Why was Kemmer in such a hurry? In spite of what he had said, Logan found himself curious about what Kemmer had found in the Kayton Mountains.

“I spent my entire life with Gavriel. Even if Xartasia knows more about him, you’d have to torture her to get it out,” Duaal was saying. Did the kid ever shut up? He smiled winsomely. “Of course, you can interrogate me, if you like…”

“What’s down in the ravine that Maeve was guarding?” Logan interrupted.

Xia leapt in before Duaal could answer.

“We really can’t talk about that,” she said. “Kemmer had us all sign non-disclosure forms when we first came on the job. Unless you think it’s going to help find Maeve, of course. Do you think it’s relevant?”

“Come on, Xia,” Duaal said. “You don’t really take that seriously, do you? What’s Kemmer going to do?”

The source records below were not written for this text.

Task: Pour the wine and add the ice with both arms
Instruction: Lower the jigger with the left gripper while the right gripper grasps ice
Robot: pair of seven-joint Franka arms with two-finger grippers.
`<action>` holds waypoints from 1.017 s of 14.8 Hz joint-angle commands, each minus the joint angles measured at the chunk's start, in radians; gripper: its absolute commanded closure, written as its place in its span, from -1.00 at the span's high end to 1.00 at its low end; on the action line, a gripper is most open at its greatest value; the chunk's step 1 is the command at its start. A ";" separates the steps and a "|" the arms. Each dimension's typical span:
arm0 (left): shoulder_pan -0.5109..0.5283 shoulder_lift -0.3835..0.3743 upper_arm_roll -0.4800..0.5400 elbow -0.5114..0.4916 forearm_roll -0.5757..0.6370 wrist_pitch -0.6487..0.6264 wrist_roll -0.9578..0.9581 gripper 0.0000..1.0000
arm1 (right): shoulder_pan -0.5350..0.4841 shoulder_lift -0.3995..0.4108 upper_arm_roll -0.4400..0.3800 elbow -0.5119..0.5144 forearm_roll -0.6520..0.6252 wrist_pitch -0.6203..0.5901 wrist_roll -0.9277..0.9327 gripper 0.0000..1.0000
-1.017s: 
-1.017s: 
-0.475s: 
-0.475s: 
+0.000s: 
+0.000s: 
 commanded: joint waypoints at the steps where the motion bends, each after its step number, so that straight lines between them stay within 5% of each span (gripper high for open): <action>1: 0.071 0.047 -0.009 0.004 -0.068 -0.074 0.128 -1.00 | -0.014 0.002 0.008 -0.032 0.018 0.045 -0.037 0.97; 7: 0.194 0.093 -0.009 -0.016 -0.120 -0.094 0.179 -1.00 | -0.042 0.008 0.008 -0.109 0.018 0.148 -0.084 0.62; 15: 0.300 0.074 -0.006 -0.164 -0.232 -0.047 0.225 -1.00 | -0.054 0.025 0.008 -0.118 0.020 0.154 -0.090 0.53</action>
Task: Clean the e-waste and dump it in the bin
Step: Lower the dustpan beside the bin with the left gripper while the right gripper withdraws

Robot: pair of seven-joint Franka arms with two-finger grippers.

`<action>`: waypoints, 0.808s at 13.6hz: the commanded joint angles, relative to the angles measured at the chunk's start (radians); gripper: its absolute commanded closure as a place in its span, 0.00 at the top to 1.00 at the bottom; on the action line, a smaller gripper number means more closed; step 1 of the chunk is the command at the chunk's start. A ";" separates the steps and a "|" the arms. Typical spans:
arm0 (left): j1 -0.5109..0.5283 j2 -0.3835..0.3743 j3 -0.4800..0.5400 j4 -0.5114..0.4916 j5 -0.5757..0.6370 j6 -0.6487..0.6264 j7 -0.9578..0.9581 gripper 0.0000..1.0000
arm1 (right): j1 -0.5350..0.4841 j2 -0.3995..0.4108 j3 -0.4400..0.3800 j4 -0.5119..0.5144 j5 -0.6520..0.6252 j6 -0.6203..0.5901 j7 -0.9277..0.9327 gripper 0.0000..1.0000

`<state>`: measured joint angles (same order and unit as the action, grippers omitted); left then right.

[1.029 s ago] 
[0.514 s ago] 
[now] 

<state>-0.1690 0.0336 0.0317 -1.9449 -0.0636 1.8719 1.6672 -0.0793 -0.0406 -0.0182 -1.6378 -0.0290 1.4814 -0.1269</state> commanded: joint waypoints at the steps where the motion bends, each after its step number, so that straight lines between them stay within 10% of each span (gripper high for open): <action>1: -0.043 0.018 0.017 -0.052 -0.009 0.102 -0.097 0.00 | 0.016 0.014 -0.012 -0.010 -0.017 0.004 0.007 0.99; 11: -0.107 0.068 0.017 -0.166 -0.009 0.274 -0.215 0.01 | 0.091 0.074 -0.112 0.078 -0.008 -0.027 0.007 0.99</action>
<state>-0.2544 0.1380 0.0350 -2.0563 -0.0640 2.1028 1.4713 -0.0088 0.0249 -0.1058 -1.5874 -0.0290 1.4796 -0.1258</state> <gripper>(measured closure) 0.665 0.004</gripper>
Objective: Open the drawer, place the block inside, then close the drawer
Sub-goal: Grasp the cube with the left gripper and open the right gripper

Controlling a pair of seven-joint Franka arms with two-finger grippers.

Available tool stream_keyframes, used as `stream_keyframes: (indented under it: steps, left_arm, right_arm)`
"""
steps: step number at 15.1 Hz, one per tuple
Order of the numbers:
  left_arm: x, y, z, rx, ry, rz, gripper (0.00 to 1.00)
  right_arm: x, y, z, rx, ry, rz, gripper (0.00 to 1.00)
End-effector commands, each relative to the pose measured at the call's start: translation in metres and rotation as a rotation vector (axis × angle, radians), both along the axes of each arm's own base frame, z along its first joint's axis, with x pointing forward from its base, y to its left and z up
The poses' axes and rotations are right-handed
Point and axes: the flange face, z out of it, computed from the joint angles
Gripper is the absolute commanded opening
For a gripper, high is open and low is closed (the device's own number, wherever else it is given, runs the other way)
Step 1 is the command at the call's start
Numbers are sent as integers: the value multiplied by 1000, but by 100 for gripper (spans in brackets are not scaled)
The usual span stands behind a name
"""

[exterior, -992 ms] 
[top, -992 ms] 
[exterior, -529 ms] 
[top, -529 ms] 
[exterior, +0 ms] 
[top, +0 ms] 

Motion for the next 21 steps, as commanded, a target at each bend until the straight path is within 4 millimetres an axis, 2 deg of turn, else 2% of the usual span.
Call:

“What is it?” Logan asked again.

Xia began to protest, but Duaal held up one hand and paused dramatically.

“A Waygate,” he said at last.

“An Arcadian Waygate?” Logan asked.

“In a manner of speaking. The Waygates aren’t actually an Arcadian invention, apparently,” Duaal told him. “They predate even the White Kingdom. What the fairies know about the Waygates, they learned from the Nnyth. Until now, we thought that the Waygates existed only on the galactic rim. The implications are staggering.”

“What implications are those?” Logan asked.

“Well…” Duaal faltered. “That there might have been trade or contact between the core and rim long before anyone thought?”

“The problem with trade is convenience, not technology,” Logan said. “Alliance ships can fly out to the rim worlds. It’s just not worth the fuel and time.”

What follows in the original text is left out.